How do Neuronal Networks work?

Enric Gibert

By Enric Gibert

In one of my trips to Boston, I found a very good introduction to neural networks and deep learning. The book, whose title is “Deep Learning” from MIT Press being John Kelleher its author, is less than 300 pages long and it is a very pleasant reading during a flight across the Atlantic.

As we have explained in previous posts, Machine Learning is the field of Artificial Intelligence in which algorithms use data to automatically learn and find patterns and relationships. Deep learning, in particular, describes the set of algorithms and techniques in which a neural network with several hidden layers is employed as its core. Although deep learning can be used in unsupervised or reinforcement learning, most of the times it is applied in supervised environments. In supervised learning, a neural network or model is trained with input data (input values) and the expected outputs, and it is iteratively improved until convergence.

The book starts by explaining the basic concepts behind a neuron and a neural network. Although these are mathematical concepts, they are easy to follow and very well presented.

A neuron is a computation unit that performs 2 actions: it computes the weighted sum of its inputs, and it passes this computed value Z through an activation function. The following figure depicts a neuron.

Neuronal Networks 1

The weighted sum of the input parameters is a straight linear mapping from inputs to outputs following the formula in the previous figure.

In one dimension (one input), this linear mapping can be plotted as a line as shown below. A plane represents the graphical relationship between two inputs and an output. The book uses these two types of neurons in the examples for simplicity, but in real cases, neurons will have more than two inputs. Although not representable in 3D, one can easily understand the extensions to these multi-dimensional cases.
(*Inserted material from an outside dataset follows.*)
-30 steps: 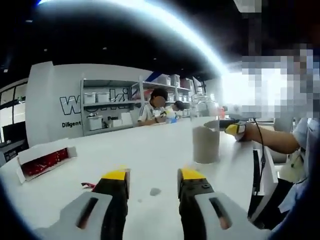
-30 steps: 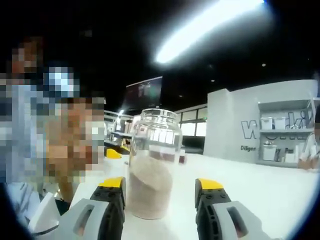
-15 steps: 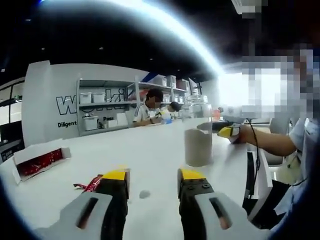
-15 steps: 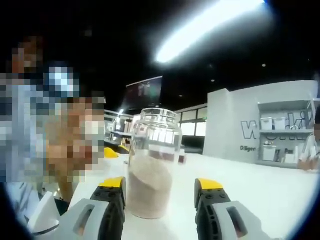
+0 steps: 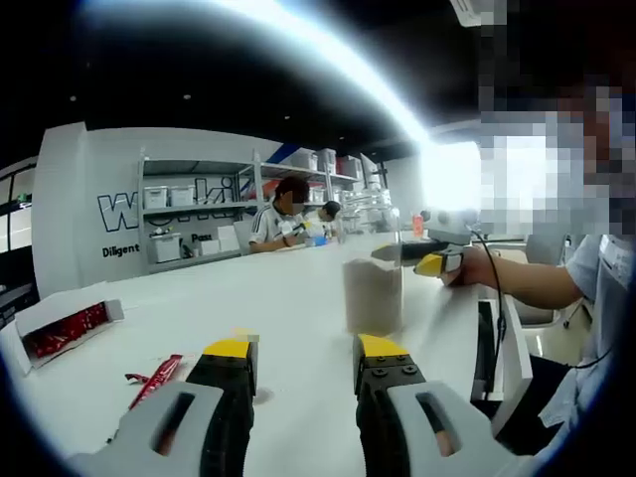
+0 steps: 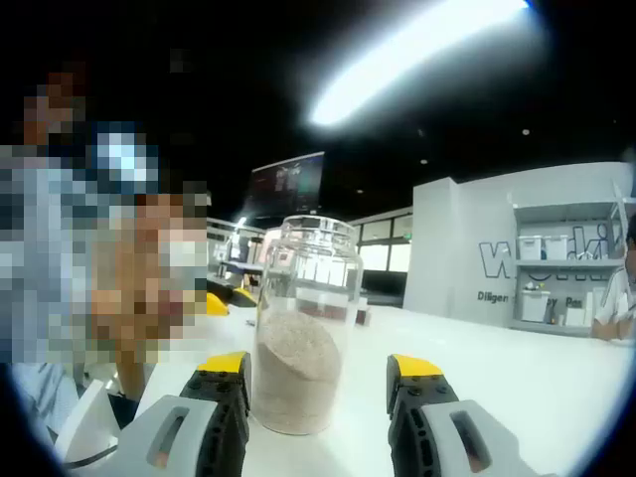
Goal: Tear open the coffee pouch, take out the coffee, and pour the coffee from the pouch into the cup
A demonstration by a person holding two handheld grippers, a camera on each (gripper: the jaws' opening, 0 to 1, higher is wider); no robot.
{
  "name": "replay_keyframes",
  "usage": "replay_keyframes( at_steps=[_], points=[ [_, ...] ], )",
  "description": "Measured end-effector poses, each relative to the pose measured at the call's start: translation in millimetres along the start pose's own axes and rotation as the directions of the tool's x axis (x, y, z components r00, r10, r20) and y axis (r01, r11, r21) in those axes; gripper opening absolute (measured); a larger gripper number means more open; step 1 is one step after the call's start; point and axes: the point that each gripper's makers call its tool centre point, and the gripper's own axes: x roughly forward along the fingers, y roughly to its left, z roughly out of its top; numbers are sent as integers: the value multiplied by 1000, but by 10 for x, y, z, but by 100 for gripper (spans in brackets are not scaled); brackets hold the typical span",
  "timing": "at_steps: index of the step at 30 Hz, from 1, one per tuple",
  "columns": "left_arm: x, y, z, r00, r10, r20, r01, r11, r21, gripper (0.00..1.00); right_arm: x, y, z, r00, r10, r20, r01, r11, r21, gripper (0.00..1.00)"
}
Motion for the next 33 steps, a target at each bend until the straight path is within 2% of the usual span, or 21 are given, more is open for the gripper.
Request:
replay_keyframes(
  at_steps=[23, 33],
  points=[
    [113, -133, 0, 999, -33, -13, 33, 999, 4, 41, -8, 27, 5, 1000, 4, 0, -4, 1000, -12, 54],
    [185, -206, -60, 998, -51, -26, 51, 999, 2, 41, -7, 33, 1, 1000, 10, -2, -10, 1000, -15, 54]
  ],
)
An example of lines trying to match 4 datapoints is shown in the following figure, in which clearly line 3 is the one that best fits the datapoints (the error from the datapoints to the line function that describes them is smaller).

Neuronal Networks 3

During the training process of a neural network, the weights of the neurons are randomly initialized and iteratively adjusted so that they converge to the expected output, as shown in the figure below. This figure assumes a neural network with one neuron and one input for simplicity. After several iterations, the model should converge to a line like the dark one.

Neuronal Networks 4

As we have mentioned, once the weighted sum of the inputs is computed, the neuron applies an activation function. The book explains that threshold activation functions were very popular in the early days of neural network research, but they were systematically replaced by logistic functions. Nowadays, rectified linear are the most common activation functions, although this is still a research topic. The following figure shows these 3 types of activation functions.

Neuronal Netowrks 5

The reason to use an activation function is to add a non-linear component to the model. In real life, the relationship between inputs and outputs (data correlations) is far more complex than a linear mapping. Even if a neural network may consist of multiple neurons disposed in different layers, the model would still be restricted to a multi-linear mapping. The activation functions of neurons provide this non-linear flexibility.

Once the book has explained the basics of a neuron, it explains several neural network configurations and their evolution.

A neural network is a machine learning model in which several neurons are connected and disposed in different layers. A deep neural network is a neural network with at least, 3 layers (nowadays, it is common to use neural networks with 10-100 layers). Since neural networks are formed by multiple ‘simple’ neurons, we can see that they apply a divide and conquer approach to learning. In the end, each layer / neuron solves a particular and small problem when looking for correlations between inputs and outputs. The following figure shows some neural network configurations.

Neuronal Networks 6

The type and configuration of a neural network is a challenging task. The more complex it is (in number of layers, number of neurons, connections, activation function types, …) the more flexibility it has. However, the more complex it is, the higher chances that it might not converge, or it may take too long to do so. Human intervention is still an important aspect in the design and the implementation of a neural network, starting from the extraction, selection and organization of data to its design, training and deployment. Even though open-source packages such as Scikit Learn are extremely useful and valuable, human expertise still plays a key role.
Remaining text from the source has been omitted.